◆ EXERCISE
Starting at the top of the entries below, set down each line exactly as written, and stop after the line containing "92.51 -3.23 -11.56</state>".

◆ ENTRIES SUPPLIED
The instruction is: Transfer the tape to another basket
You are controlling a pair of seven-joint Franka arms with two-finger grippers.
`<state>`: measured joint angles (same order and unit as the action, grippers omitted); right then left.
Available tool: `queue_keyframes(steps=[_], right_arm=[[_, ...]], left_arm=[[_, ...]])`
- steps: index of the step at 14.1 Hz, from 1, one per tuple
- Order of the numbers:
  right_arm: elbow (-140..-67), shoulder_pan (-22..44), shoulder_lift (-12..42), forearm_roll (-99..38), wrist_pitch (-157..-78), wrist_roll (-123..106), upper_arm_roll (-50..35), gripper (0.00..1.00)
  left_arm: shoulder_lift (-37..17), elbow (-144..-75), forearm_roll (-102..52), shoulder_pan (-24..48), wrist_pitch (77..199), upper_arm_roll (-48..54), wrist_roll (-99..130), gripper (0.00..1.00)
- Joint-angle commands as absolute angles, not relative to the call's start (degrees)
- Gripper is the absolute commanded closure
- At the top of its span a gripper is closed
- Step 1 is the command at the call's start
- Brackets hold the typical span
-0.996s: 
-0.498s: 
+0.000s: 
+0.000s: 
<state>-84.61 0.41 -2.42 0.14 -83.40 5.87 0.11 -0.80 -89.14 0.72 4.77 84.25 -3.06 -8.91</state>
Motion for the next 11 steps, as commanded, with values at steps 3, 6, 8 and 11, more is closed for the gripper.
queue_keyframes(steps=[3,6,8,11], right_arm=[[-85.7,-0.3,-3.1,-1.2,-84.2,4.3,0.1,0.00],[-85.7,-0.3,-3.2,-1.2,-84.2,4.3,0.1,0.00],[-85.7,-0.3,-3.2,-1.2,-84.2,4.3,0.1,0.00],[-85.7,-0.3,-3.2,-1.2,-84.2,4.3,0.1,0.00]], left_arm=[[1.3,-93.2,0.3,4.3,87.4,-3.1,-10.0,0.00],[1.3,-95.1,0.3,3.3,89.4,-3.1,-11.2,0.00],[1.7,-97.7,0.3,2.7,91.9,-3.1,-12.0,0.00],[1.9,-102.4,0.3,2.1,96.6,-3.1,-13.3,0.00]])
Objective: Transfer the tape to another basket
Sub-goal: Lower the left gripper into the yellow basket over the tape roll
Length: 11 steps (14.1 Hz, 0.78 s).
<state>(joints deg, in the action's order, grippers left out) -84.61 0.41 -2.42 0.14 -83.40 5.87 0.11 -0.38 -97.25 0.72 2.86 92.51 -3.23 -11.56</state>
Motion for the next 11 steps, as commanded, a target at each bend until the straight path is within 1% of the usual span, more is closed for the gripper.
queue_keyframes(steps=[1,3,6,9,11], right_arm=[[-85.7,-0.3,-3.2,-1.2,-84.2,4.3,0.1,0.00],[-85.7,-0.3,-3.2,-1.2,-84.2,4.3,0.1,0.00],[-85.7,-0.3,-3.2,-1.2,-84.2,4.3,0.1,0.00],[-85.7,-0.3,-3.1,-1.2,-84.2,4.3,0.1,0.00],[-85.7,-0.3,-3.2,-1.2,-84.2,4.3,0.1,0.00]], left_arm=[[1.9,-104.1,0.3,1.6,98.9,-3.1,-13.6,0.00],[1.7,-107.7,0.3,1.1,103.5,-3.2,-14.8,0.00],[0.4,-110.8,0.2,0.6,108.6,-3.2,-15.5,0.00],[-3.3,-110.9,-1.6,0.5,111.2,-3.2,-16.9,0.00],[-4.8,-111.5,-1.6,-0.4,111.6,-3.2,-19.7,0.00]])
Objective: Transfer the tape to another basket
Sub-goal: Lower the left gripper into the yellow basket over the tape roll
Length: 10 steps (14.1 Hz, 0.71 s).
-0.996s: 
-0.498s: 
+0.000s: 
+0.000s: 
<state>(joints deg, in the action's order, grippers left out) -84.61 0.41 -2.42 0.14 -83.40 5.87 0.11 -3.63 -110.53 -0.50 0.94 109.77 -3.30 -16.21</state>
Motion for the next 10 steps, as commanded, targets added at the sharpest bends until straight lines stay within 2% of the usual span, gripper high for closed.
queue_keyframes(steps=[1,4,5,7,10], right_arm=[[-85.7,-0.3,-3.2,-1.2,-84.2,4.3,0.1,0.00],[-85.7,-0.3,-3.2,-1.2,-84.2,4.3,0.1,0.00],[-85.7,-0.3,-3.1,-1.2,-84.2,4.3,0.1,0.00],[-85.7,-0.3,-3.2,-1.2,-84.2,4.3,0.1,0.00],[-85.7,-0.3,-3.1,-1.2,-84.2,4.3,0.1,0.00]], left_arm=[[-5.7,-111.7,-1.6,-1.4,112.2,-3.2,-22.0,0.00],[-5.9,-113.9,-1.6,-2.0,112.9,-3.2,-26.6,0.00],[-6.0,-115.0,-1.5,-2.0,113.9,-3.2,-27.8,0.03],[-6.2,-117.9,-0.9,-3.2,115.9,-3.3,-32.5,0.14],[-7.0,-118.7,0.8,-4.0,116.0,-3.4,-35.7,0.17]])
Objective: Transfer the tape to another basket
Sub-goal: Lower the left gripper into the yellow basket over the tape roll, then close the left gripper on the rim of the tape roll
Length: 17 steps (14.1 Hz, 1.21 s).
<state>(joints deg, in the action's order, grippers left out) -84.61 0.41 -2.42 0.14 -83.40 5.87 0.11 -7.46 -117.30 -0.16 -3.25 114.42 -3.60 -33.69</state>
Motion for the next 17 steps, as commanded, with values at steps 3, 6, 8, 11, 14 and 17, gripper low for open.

◆ SOLUTION
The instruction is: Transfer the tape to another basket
You are controlling a pair of seven-joint Franka arms with two-finger grippers.
`<state>`: measured joint angles (same order and unit as the action, grippers omitted); right then left.
Available tool: `queue_keyframes(steps=[_], right_arm=[[_, ...]], left_arm=[[_, ...]])`
- steps: index of the step at 14.1 Hz, from 1, one per tuple
- Order of the numbers:
  right_arm: elbow (-140..-67), shoulder_pan (-22..44), shoulder_lift (-12..42), forearm_roll (-99..38), wrist_pitch (-157..-78), wrist_roll (-123..106), upper_arm_roll (-50..35), gripper (0.00..1.00)
  left_arm: shoulder_lift (-37..17), elbow (-144..-75), forearm_roll (-102..52), shoulder_pan (-24..48), wrist_pitch (77..199), upper_arm_roll (-48..54), wrist_roll (-99..130), gripper (0.00..1.00)
- Joint-angle commands as absolute angles, not relative to the call's start (degrees)
- Gripper is the absolute commanded closure
- At the top of its span a gripper is closed
- Step 1 is the command at the call's start
- Brackets hold the typical span
-0.996s: 
-0.498s: 
+0.000s: 
+0.000s: 
<state>-84.61 0.41 -2.42 0.14 -83.40 5.87 0.11 -0.80 -89.14 0.72 4.77 84.25 -3.06 -8.91</state>
Motion for the next 11 steps, as commanded, with values at steps 3, 6, 8 and 11, more is closed for the gripper.
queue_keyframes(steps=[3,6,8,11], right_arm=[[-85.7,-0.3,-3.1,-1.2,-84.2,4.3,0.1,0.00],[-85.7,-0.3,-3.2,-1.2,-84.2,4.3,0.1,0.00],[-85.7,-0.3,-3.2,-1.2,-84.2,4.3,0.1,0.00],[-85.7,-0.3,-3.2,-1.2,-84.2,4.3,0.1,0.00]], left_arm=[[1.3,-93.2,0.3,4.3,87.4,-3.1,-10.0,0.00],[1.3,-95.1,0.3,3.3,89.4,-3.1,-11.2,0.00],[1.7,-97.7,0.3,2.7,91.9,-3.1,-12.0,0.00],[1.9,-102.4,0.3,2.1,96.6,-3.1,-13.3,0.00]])
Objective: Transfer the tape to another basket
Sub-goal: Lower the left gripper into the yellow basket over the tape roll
Length: 11 steps (14.1 Hz, 0.78 s).
<state>(joints deg, in the action's order, grippers left out) -84.61 0.41 -2.42 0.14 -83.40 5.87 0.11 -0.38 -97.25 0.72 2.86 92.51 -3.23 -11.56</state>

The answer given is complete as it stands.